Every line from the one with "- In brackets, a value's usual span" to the end of the listing below must be printed exactly, with no other text and no pictures.

→ **Data extract**:
::::

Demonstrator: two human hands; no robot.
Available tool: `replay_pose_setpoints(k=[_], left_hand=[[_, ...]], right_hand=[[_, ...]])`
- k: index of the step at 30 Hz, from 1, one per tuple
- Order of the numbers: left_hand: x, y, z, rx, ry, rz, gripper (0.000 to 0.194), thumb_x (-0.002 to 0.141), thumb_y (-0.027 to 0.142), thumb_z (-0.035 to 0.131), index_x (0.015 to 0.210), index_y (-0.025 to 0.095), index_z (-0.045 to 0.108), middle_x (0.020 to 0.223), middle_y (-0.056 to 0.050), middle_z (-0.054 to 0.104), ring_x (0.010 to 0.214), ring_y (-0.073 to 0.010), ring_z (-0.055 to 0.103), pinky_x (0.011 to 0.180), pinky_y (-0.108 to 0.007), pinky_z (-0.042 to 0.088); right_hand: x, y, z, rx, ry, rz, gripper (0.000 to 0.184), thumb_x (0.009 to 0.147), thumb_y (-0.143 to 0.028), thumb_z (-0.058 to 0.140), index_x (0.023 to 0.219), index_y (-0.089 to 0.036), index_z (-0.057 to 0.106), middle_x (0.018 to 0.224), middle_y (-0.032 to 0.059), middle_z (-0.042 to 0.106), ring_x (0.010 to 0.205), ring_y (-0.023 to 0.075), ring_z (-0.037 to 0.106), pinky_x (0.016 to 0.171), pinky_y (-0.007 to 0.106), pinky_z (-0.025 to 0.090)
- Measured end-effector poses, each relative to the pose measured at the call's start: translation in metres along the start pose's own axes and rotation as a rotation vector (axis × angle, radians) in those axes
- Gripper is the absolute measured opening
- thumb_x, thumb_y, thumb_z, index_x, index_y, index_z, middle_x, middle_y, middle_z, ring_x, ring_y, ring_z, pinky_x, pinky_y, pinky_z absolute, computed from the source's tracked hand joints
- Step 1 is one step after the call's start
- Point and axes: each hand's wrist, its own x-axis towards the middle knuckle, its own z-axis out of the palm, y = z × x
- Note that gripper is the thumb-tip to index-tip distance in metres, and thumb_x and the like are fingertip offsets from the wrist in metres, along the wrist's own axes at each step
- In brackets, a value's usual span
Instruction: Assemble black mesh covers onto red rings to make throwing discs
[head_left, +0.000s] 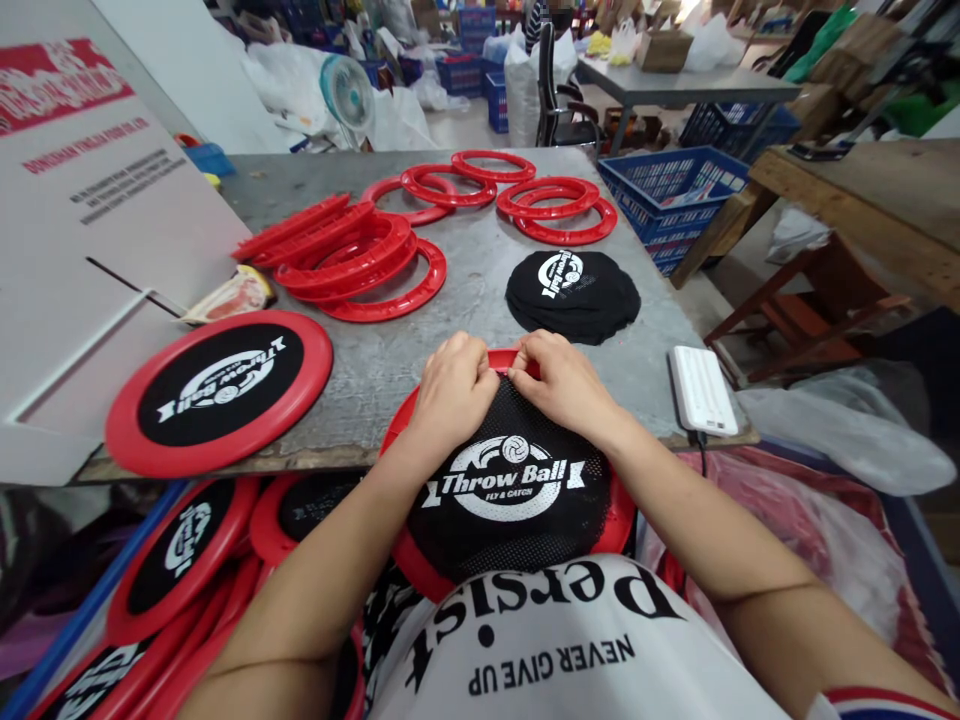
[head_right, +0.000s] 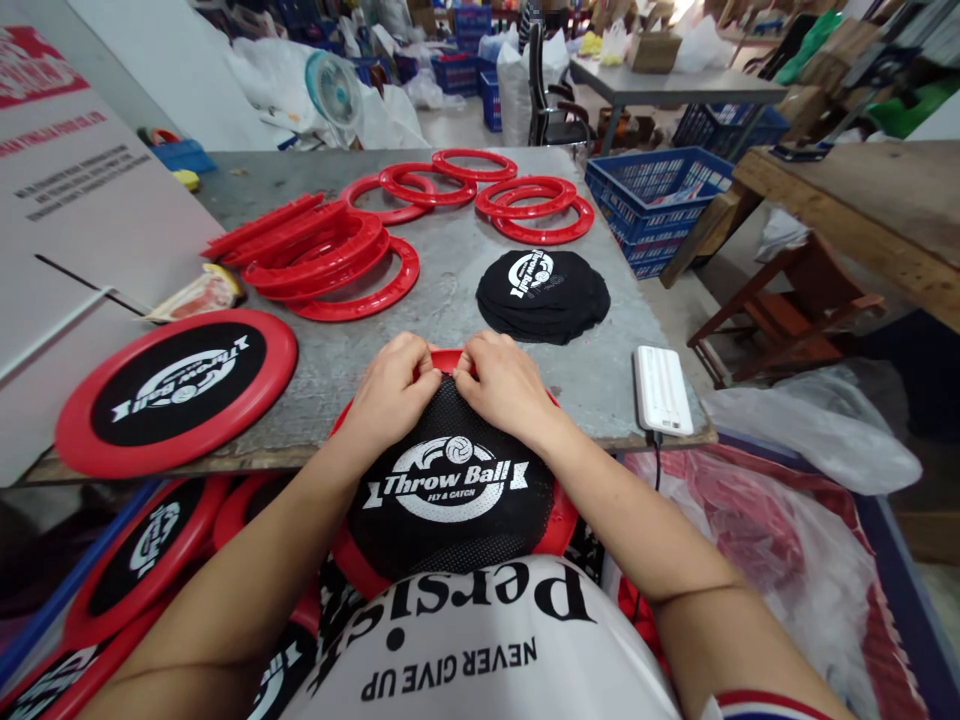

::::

→ **Your response**:
- In brackets, a value's usual span
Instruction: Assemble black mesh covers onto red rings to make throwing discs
[head_left, +0.000s] 
[head_right, +0.000s] 

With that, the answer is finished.